● **Problem to work on**
Lines from the entries below that hold "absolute" form the answer; copy all of them.

● **Supplied records**
═══
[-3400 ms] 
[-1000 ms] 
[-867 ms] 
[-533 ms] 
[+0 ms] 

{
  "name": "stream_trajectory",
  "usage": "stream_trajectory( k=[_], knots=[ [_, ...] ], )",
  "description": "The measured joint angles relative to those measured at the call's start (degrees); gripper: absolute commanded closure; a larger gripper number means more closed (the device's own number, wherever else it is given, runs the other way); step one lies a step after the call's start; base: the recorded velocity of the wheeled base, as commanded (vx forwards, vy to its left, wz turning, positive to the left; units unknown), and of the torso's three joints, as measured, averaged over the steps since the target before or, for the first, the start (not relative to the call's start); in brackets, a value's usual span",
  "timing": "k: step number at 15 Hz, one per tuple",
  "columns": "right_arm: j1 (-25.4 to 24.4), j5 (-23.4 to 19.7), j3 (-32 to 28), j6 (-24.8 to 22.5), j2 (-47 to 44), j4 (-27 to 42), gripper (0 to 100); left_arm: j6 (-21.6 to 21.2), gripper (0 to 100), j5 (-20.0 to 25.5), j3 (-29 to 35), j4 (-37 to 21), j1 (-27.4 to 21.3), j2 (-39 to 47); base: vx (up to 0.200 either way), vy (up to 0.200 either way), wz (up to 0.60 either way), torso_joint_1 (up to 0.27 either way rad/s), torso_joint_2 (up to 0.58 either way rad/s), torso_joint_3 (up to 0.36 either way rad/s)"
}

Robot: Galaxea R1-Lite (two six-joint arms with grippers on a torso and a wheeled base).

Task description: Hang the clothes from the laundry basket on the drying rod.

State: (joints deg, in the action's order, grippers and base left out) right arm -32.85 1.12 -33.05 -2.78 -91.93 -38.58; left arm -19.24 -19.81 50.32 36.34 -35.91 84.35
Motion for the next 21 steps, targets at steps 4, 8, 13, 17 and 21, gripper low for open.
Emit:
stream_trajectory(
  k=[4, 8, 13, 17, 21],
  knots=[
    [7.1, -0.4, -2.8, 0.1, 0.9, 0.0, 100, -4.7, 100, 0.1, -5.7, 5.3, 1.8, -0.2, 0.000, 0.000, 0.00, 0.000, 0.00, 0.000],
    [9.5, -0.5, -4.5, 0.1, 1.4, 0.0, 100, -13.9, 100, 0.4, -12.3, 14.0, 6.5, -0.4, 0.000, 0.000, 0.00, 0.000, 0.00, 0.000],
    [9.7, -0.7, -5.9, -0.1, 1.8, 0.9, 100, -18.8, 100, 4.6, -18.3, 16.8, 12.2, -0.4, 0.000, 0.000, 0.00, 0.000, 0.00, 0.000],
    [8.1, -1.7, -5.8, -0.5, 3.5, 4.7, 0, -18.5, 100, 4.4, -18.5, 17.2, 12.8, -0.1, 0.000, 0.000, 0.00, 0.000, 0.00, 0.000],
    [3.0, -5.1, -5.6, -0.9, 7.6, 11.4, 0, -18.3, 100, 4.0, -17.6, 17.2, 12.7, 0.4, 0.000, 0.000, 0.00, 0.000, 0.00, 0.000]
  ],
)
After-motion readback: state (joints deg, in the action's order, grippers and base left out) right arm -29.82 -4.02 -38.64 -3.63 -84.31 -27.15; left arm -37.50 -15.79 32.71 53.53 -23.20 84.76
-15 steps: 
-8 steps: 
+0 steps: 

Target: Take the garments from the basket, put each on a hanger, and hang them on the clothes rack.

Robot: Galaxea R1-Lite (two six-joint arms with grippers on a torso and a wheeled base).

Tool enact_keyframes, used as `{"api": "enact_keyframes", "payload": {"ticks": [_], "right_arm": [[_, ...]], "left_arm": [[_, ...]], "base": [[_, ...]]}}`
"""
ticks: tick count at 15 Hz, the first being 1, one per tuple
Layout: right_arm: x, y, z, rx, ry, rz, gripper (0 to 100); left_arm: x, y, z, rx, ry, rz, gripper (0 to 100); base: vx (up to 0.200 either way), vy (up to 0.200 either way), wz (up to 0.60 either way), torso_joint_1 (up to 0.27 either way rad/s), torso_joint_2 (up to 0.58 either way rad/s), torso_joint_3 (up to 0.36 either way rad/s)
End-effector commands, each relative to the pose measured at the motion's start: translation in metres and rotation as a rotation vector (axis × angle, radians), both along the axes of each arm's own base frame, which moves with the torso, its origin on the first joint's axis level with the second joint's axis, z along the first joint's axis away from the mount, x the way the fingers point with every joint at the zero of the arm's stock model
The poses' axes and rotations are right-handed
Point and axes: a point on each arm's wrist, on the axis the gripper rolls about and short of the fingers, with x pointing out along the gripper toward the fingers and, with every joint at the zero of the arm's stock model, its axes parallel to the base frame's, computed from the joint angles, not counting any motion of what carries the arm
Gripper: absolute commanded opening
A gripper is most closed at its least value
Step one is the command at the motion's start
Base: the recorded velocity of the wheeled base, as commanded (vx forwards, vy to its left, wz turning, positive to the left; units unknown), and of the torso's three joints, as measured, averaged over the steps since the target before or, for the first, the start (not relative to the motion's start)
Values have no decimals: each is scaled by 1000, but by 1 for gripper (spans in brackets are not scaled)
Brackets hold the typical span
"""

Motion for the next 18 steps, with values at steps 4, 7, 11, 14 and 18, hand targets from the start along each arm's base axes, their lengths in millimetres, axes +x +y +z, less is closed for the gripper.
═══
● **Exercise result**
  "description": "The measured joint angles relative to those measured at the call's start (degrees); gripper: absolute commanded closure; a larger gripper number means more closed (the device's own number, wherever else it is given, runs the other way); step one lies a step after the call's start; base: the recorded velocity of the wheeled base, as commanded (vx forwards, vy to its left, wz turning, positive to the left; units unknown), and of the torso's three joints, as measured, averaged over the steps since the target before or, for the first, the start (not relative to the call's start); in brackets, a value's usual span",
Gripper: absolute commanded opening

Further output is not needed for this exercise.